« Previous 1 2 3
SDS configuration and performance
Put to the Test
Bonnie Voyage
The test uses Bonnie++ and IOzone (see the "Benchmarks" box). In the first run, Bonnie++ tests byte-by-byte and then block-by-block writes, for which it uses the putc()
macro or the write(2)
system call. The test overwrites the blocks by rewriting and measures the data throughput.
Benchmarks
In this test, I used Bonnie++ 1.97 and IOzone 3.429. The first test is sequential block-by-block and byte-by-byte writing, reading, and overwriting. The software also generates files sequentially, but randomly, and deletes them again. IOzone is limited to testing writing, reading, and overwriting, but with different block sizes.
The test begins by emptying the caches with
echo 3 > /proc/sys/vm/drop_caches
to test the performance of the filesystem – not that of the cache memory from the client. Each test was repeated twice for each filesystem, and then I looked at the averages of the respective tests.
The test results showed that Bonnie++ maintained the CPU load during the test. With a fast network connection or local disks, this byte-by-byte writing was more a test of the client's CPU than the memory.
CephFS and Ceph RADOS wrote significantly more quickly at 391 and 386KBps than Gluster at 12KBps and Lizard at 19KBps (Figure 2). However, the client's CPU load for the two Ceph candidates was well over 90 percent, whereas Bonnie only measured 30 percent (Lizard) and 20 percent (Gluster).
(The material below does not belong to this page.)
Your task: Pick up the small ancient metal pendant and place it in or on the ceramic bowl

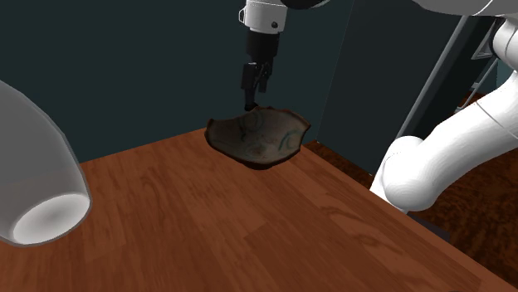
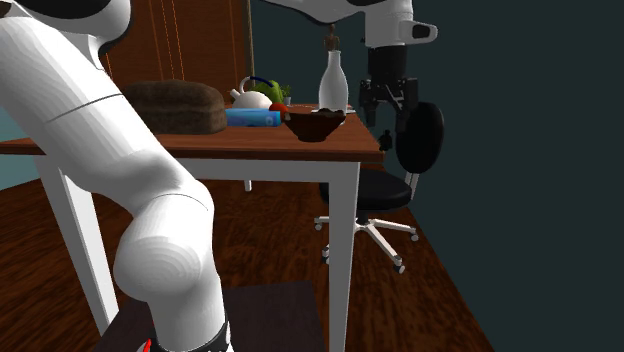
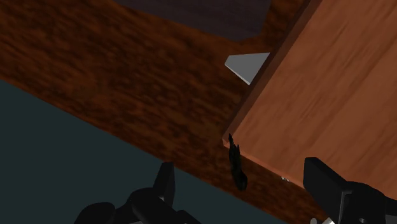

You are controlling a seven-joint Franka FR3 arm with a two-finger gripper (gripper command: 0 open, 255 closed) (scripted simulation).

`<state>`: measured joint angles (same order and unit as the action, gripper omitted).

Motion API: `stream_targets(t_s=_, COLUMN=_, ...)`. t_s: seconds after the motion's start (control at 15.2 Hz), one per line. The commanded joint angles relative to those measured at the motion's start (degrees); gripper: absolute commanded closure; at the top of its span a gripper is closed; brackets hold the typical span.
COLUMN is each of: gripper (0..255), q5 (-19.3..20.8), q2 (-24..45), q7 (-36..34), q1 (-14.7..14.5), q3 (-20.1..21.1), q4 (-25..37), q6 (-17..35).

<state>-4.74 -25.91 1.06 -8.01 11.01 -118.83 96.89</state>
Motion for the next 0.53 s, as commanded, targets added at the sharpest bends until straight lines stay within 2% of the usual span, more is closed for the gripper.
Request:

Here, an NFS mount between the client and <Fileserver_2>
managed 530 KBps. The differences were less striking for block-by-block writing. Both Ceph variants and Lizard were very similar, whereas Gluster achieved about half of the performance (Figure 3): Ceph RADOS achieved 11.1MBps, CephFS 11.5MBps, Lizard 11.4MBps, and Gluster 5.7MBps. In comparison, the local NFS connection only managed 10.6MBps. Ceph and Lizard presumably achieved a higher throughput here thanks to distribution over multiple servers.
The results were farther apart again for overwriting files. CephFS (6.3MBps) was noticeably lighter than Ceph RADOS (5.6MBps). LizardFS (1.7MBps), on the other hand, was significantly less, and Gluster came in fourth place (311KBps). The field converged again for reading (Figure 4). For byte-by-byte reading, Gluster (2MBps), which has otherwise been running at the back of the field, was ahead of Ceph RADOS (1.5MBps), Lizard (1.5MBps), and the well-beaten CephFS (913KBps). NFS was around the middle at 1.4MBps. Noticeably, CephFS CPU usage was at 99 percent despite the low performance.
Bonnie++ also tests seek operations to determine the speed of the read heads and the creation and deletion of files.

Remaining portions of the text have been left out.